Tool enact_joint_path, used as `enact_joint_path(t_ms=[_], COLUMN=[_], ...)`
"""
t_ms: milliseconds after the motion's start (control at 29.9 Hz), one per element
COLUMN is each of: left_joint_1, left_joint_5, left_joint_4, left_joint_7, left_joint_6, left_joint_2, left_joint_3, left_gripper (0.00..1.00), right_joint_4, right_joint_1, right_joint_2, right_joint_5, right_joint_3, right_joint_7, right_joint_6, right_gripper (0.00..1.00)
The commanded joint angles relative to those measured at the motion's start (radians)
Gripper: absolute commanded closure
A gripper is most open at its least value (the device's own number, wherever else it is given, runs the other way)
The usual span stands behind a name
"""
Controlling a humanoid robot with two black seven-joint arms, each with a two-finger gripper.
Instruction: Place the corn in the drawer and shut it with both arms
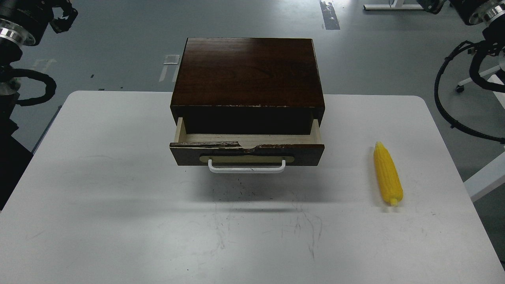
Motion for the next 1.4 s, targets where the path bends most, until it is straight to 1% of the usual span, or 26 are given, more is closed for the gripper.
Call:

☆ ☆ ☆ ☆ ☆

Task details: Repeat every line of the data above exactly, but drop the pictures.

Solution for this task:
Tool enact_joint_path, used as `enact_joint_path(t_ms=[_], COLUMN=[_], ...)`
"""
t_ms: milliseconds after the motion's start (control at 29.9 Hz), one per element
COLUMN is each of: left_joint_1, left_joint_5, left_joint_4, left_joint_7, left_joint_6, left_joint_2, left_joint_3, left_gripper (0.00..1.00), right_joint_4, right_joint_1, right_joint_2, right_joint_5, right_joint_3, right_joint_7, right_joint_6, right_gripper (0.00..1.00)
The commanded joint angles relative to those measured at the motion's start (radians)
Gripper: absolute commanded closure
A gripper is most open at its least value (the device's own number, wherever else it is given, runs the other way)
The usual span stands behind a name
"""
Controlling a humanoid robot with two black seven-joint arms, each with a two-finger gripper.
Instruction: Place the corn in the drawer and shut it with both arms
Motion for the next 1.4 s, targets where the path bends most, until it is straight to 1% of the usual span, or 26 are given, more is closed for the gripper.
Call:

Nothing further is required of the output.